“I have told Samuel often that he’s a good enough man to look anyone in the eye,” Pashan says, then pauses, adjusting to the implications of those words. “I will put a word in the ear of the SDM. I will tell him, Gandhi-ji’s goal of an India without discrimination for untouchability is our goal.”
“Gandhi-ji?” Sister Bethany tone drips derision. “He thought caste Hindus could be taught to be tolerant. And they are, now—as long as the opportunity to show it is safely in the past or future. I think more like Dr. Ambedkar. Let’s hold evening classes—legal clinics—to inform dalits and tribals of their rights.”
“Go slowly,” says Father Pashan. “Do it with love, not judgement.
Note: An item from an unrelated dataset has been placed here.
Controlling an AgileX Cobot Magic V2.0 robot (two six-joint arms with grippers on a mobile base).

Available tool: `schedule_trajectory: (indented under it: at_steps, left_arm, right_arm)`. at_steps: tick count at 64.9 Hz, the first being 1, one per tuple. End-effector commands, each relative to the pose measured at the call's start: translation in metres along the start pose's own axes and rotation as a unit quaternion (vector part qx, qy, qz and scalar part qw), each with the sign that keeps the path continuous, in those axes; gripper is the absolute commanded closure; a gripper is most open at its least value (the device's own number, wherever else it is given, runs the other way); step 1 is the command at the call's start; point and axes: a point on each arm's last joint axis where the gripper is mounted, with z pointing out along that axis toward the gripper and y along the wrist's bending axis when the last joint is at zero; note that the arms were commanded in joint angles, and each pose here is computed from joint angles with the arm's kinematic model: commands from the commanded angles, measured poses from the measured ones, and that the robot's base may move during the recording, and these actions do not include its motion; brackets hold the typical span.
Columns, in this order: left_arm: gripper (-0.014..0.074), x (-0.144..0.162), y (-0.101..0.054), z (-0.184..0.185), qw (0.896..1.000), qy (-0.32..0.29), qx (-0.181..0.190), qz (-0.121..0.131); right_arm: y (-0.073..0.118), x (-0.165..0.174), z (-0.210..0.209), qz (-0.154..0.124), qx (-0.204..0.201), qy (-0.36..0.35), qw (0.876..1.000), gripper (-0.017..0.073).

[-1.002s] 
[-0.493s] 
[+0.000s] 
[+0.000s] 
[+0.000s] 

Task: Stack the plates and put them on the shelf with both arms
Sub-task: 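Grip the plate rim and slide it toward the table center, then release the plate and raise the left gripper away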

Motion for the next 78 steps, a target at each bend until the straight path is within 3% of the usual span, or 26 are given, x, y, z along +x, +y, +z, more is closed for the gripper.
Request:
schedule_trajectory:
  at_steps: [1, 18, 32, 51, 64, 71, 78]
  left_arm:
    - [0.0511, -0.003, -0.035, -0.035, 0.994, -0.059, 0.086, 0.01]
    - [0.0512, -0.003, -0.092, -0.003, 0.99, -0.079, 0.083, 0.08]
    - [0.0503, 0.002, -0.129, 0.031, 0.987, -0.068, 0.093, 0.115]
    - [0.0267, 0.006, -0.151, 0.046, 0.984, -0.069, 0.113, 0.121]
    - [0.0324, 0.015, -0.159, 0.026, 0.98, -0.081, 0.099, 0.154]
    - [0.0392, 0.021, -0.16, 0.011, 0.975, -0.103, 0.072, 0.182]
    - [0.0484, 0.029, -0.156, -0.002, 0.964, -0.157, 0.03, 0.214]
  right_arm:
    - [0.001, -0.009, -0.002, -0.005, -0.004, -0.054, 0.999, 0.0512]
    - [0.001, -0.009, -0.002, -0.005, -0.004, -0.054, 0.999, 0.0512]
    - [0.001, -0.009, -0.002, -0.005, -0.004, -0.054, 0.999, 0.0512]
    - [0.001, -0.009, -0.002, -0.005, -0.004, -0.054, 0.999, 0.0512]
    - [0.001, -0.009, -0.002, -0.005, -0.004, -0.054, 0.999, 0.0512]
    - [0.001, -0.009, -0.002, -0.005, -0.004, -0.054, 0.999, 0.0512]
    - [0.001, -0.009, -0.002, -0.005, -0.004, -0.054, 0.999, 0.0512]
Love creates duties. Rights create competition.”
“How slow, Father? It’s never the right time, never convenient,” says Sister Bethany.
Pashan says, “God has a plan; he knows the right time, Bethany.”
After lunch, he escorts them as far as Scandal Point. He points to the statue of freedom fighter Lala Lajpat Rai. “That statue stands on the spot where the Maharaja of Patiala once abducted a British viceroy’s Christian daughter. The story never tells what happened to the viceroy’s daughter. How she felt, whether she had a child or many … but I do know the British banished the Maharaja from Shimla for it. Christians don’t have such power today, but we can let the Holy Spirit guide us, and pray that our example can change others.”
His faith calls to mine
, thinks Sister Anu.
And what of Damini? Goldina’s accusation is just that—an accusation in the heat of anger. No proof. But why should Goldina lie? Why else would Goldina fear leaving Kiran’s baby girl alone with
Damini? And yet … she did hear Damini say “No,” to Kiran’s loathsome request.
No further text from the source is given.